A operação é coordenada pelo Comando Conjunto Tamandataí e conta com a participação da Marinha do Brasil, do Exército Brasileiro e da Força Aérea Brasileira. As ações são realizadas de forma integrada com órgãos de segurança pública, como a Polícia Federal, a Polícia Rodoviária Federal e as Polícias Militares dos três estados.
Também participam da operação órgãos de fiscalização ambiental e aduaneira, entre eles o Instituto Chico Mendes de Conservação da Biodiversidade (ICMBio), a Receita Federal e o Instituto Brasileiro do Meio Ambiente e dos Recursos Naturais Renováveis (IBAMA), além de outras instituições parceiras.
Durante a Operação Ágata, estão previstos patrulhamentos terrestres em rodovias e principais acessos à faixa de fronteira, bloqueios e postos de controle em pontos estratégicos, além de ações de vigilância em vias fluviais.
O objetivo é ampliar a presença do Estado nas regiões de fronteira e intensificar ações de prevenção, controle, fiscalização e repressão a crimes transfronteiriços e ambientais.
A Operação Ágata Arco Sul-Sudeste integra a Operação Ágata, coordenada pelo Estado-Maior Conjunto das Forças Armadas (EMCFA) desde 2011. A iniciativa faz parte do Programa de Proteção Integrada de Fronteiras (PPIF), que busca fortalecer a atuação conjunta de órgãos públicos no combate a ilícitos e na proteção das áreas fronteiriças.

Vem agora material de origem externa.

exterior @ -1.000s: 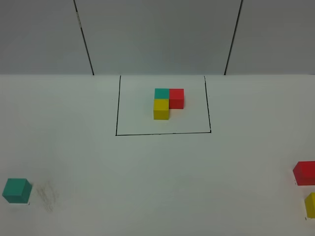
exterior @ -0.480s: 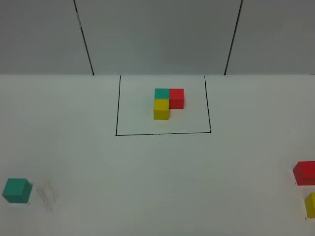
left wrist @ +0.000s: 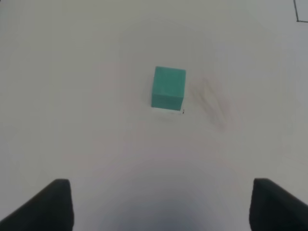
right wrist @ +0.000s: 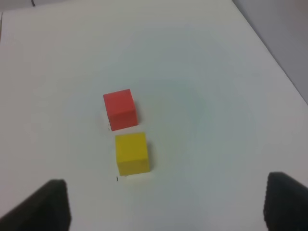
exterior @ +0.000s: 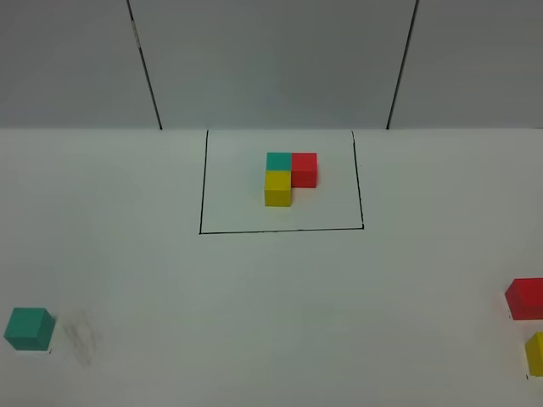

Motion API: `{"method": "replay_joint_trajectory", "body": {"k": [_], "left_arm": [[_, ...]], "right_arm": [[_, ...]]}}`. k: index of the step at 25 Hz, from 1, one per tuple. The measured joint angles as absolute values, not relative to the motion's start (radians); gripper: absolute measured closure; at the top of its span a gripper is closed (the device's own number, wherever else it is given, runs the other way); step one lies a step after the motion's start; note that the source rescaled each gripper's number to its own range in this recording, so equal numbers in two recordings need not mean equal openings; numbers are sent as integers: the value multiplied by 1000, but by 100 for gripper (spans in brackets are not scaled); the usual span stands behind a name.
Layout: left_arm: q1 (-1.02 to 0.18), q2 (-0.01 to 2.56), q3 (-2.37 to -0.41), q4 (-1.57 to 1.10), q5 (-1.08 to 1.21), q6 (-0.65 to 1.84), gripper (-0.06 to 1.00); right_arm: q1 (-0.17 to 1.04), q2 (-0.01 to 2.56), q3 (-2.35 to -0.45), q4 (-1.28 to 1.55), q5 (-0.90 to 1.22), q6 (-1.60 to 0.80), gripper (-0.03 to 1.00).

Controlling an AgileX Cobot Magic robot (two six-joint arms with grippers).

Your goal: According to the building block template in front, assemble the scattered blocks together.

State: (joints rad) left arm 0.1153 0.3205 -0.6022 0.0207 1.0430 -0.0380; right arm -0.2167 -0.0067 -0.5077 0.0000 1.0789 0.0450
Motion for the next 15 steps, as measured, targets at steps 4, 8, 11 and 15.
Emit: {"method": "replay_joint_trajectory", "body": {"k": [4,8,11,15], "left_arm": [[115,496,-654,24,986,-41,10],[115,655,-686,26,934,-41,10],[115,769,-691,29,888,-41,10],[115,929,-692,58,843,-41,10]], "right_arm": [[-217,-7,-508,0,1079,45,30],[-217,-7,-508,0,1079,45,30],[-217,-7,-508,0,1079,45,30],[-217,-7,-508,0,1079,45,30]]}}
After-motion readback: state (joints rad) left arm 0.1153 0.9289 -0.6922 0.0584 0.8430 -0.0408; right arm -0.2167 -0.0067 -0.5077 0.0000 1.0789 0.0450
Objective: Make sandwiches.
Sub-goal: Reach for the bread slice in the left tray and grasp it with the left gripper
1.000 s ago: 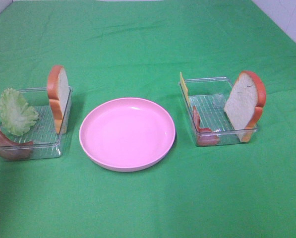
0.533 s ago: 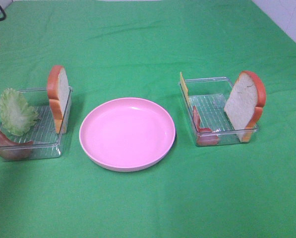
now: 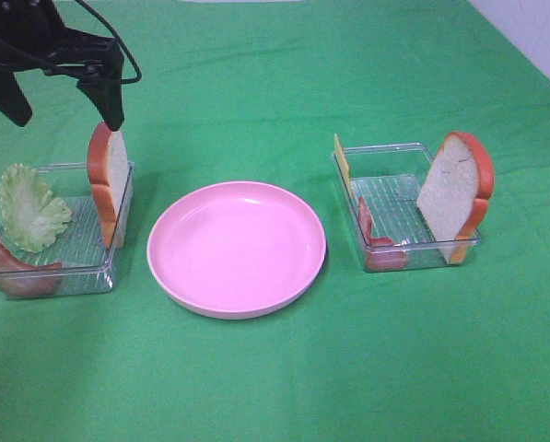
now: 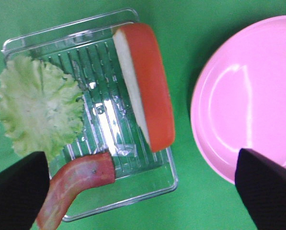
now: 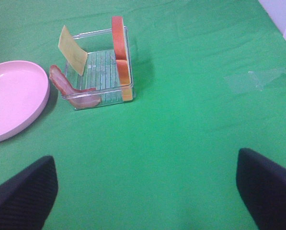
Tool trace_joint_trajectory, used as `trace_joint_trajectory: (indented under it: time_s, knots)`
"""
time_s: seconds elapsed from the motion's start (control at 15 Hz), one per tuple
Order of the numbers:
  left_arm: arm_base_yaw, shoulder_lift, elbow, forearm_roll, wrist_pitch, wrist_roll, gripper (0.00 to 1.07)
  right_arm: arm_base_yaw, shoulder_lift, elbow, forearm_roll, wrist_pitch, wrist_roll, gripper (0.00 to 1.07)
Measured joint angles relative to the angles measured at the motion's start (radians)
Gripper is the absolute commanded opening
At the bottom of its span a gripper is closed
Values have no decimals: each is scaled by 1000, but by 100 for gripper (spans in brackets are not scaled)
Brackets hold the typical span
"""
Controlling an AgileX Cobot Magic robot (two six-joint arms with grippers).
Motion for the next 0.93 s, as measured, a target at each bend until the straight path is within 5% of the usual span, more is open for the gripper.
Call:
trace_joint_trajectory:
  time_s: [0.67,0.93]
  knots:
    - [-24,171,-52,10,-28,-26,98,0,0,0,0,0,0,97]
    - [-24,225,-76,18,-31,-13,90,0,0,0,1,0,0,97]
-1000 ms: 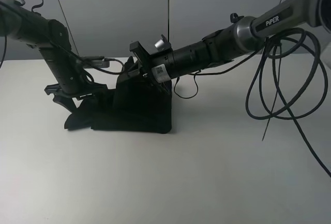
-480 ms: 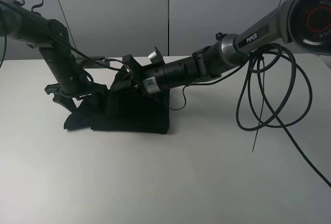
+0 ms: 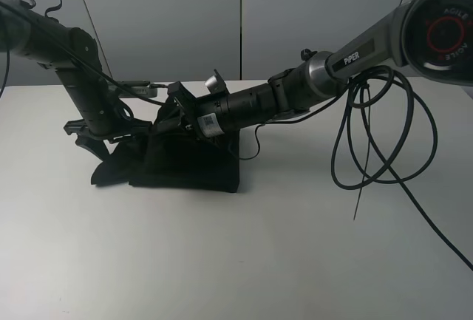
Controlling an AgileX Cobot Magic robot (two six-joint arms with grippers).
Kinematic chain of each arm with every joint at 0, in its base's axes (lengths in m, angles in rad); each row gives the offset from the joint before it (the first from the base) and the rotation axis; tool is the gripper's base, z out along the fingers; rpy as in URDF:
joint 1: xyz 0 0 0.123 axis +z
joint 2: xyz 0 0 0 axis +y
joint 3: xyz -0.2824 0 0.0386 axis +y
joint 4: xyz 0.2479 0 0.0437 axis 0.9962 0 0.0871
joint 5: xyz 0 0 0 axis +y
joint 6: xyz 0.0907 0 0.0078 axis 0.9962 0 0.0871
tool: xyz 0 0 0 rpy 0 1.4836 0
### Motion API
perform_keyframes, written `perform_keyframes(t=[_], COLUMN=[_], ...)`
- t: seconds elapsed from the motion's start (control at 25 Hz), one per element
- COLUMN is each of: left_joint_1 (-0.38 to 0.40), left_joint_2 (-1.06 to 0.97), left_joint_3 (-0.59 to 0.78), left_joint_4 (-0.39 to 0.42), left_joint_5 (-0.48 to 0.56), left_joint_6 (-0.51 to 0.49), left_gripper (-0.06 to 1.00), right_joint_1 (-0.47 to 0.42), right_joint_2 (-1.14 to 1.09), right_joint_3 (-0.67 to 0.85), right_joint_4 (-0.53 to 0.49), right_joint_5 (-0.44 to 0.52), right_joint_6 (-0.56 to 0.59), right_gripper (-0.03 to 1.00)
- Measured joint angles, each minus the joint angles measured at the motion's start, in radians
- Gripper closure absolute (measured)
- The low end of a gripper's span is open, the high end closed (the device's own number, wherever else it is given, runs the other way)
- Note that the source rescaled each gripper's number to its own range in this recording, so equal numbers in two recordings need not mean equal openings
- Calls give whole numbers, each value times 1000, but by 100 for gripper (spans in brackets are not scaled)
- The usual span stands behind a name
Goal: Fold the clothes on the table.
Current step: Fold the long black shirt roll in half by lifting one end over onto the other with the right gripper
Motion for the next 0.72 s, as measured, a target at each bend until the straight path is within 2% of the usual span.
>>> perform_keyframes(t=[0.24, 0.48, 0.72], left_joint_1=[7, 50, 89], left_joint_2=[-2, -32, -121], left_joint_3=[0, 8, -11], left_joint_4=[-33, -195, -233], left_joint_5=[7, 9, 75], left_joint_6=[47, 144, 184], left_gripper=[-5, -5, -5], right_joint_1=[3, 3, 3], right_joint_2=[0, 0, 0], right_joint_3=[-7, -7, -7], right_joint_4=[0, 0, 0], right_joint_5=[-6, -11, -11], right_joint_6=[0, 0, 0], right_gripper=[84, 84, 84])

As operações são realizadas periodicamente e reúnem diferentes instituições de segurança e fiscalização, com o objetivo de ampliar a vigilância e contribuir para a segurança, a soberania nacional e a proteção das regiões de fronteira.
Origem do nome Tamandataí
O nome do Comando Conjunto Tamandataí faz referência ao Vapor Tamandathay, navio que integrou a Marinha do Império entre 1858 e 1883. A embarcação atuou nos rios Tietê e Paraná, reforçando a presença brasileira nas fronteiras fluviais do oeste do país.
Durante o período em que esteve em operação, o navio participou de ações relacionadas à Guerra do Paraguai e, posteriormente, foi utilizado no transporte de tropas, pessoal e suprimentos pelos rios do interior do Brasil.
A denominação do Comando Conjunto busca resgatar esse legado histórico e simbolizar a continuidade da atuação das Forças Armadas na proteção das fronteiras e das vias estratégicas nacionais, relacionando a tradição histórica às atuais ações de combate aos crimes transfronteiriços e de defesa da soberania brasileira.